What the exercise asks » Copy out each line of the data below in which "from" appears.

=== Section Start ===

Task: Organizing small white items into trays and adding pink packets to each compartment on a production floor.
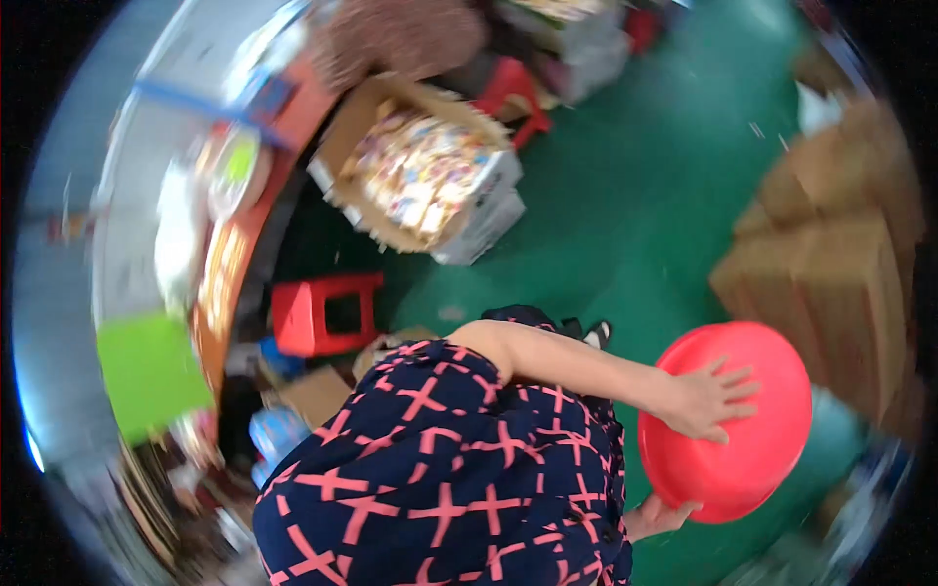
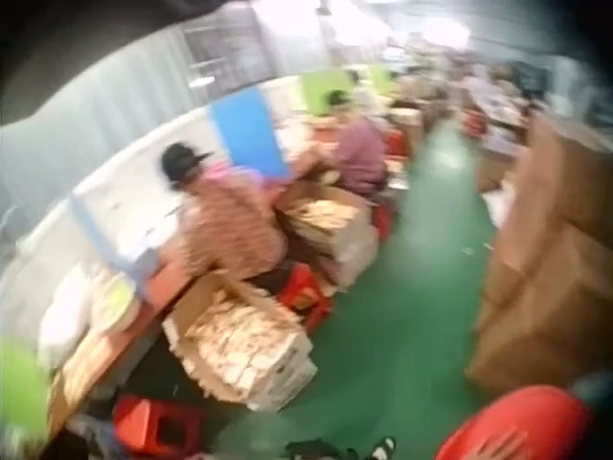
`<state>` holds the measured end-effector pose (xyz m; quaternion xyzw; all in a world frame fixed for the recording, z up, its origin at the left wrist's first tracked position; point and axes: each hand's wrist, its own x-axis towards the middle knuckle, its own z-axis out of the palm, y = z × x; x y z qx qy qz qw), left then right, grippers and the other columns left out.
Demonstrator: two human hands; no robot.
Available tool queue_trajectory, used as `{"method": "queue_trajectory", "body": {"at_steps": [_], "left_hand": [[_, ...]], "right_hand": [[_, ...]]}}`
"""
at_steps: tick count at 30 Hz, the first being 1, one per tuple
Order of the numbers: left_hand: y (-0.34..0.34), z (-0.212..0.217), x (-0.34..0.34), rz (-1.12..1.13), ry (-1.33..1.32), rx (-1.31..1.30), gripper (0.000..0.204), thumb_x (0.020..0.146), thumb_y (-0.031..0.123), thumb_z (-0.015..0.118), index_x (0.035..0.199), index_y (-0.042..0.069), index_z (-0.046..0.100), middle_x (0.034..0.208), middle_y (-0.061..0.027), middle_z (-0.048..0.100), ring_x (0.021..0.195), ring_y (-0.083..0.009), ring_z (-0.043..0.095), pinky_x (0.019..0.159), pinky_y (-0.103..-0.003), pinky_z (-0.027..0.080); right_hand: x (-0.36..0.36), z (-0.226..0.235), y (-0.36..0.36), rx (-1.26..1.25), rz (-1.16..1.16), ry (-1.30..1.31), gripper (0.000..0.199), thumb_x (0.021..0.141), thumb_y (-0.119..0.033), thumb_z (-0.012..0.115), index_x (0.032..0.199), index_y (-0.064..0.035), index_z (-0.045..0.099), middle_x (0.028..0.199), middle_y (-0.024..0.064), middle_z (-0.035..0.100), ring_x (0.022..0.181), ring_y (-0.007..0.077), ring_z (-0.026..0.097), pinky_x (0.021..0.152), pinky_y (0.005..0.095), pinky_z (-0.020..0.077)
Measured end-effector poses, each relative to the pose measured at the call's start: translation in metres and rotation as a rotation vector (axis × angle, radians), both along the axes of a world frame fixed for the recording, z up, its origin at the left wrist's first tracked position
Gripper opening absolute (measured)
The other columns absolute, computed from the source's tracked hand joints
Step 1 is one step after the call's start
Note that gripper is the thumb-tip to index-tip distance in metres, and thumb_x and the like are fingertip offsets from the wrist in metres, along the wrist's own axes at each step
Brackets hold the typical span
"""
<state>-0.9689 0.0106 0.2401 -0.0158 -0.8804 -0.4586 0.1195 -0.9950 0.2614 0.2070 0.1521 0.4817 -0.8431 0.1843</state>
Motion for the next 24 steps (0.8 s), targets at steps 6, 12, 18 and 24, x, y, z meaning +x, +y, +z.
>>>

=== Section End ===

Task response »
The other columns absolute, computed from the source's tracked hand joints
Note that gripper is the thumb-tip to index-tip distance in metres, and thumb_x and the like are fingertip offsets from the wrist in metres, along the wrist's own axes at each step

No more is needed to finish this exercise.